Only the lines from the start of the data to the line containing "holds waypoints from", both included, should be output, exactly and without pictures.

--------------------------------

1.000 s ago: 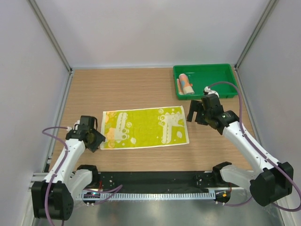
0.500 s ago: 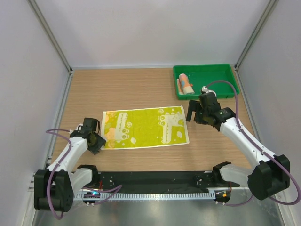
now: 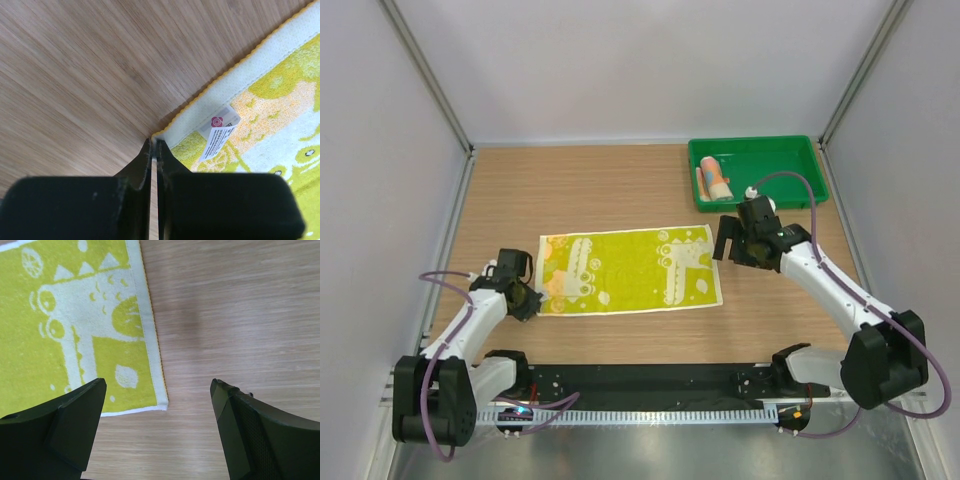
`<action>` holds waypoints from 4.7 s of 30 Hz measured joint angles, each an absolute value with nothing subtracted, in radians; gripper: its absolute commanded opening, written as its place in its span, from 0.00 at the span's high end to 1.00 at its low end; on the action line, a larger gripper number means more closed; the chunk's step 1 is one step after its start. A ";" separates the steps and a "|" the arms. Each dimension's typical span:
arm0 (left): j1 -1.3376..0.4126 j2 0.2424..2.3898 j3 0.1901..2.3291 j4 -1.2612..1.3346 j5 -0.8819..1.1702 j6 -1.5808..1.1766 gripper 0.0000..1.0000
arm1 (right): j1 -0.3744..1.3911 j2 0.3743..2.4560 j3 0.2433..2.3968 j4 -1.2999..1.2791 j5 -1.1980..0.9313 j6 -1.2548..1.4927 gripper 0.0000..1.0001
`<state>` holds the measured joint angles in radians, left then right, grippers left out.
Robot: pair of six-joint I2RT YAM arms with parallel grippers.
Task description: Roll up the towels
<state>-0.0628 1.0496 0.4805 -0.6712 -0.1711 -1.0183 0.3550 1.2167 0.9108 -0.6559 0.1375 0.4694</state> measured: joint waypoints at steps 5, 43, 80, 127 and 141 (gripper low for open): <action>-0.063 1.053 0.491 -0.672 -0.167 -1.008 1.00 | 0.355 1.295 0.858 -0.654 0.101 0.548 0.10; -0.063 1.031 0.495 -0.671 -0.164 -0.961 1.00 | 0.355 1.361 0.649 -0.538 -0.083 0.710 0.83; -0.063 0.748 0.722 -1.018 0.023 -0.959 1.00 | 0.355 0.927 0.696 -0.864 -0.070 0.737 0.99; -0.063 1.530 1.146 -0.870 -0.053 -0.749 1.00 | 0.233 1.658 1.209 -0.746 -0.044 0.576 0.99; -0.063 1.704 1.259 -0.857 -0.102 -0.700 0.88 | 0.210 1.756 1.219 -0.704 -0.051 0.565 0.99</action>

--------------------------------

**RESULT FOR THIS EXERCISE:**
1.000 s ago: 
0.500 s ago: 
now: 
`<action>` holds waypoints from 4.7 s of 30 Hz measured joint angles, each an absolute value with nothing subtracted, in radians; gripper: its absolute commanded opening, written as its place in its span, from 0.00 at the span's high end to 1.00 at its low end; on the action line, a larger gripper number means more closed; the chunk's step 1 is one step after its start. A ";" separates the steps and a "|" the arms. Each dimension's typical span:

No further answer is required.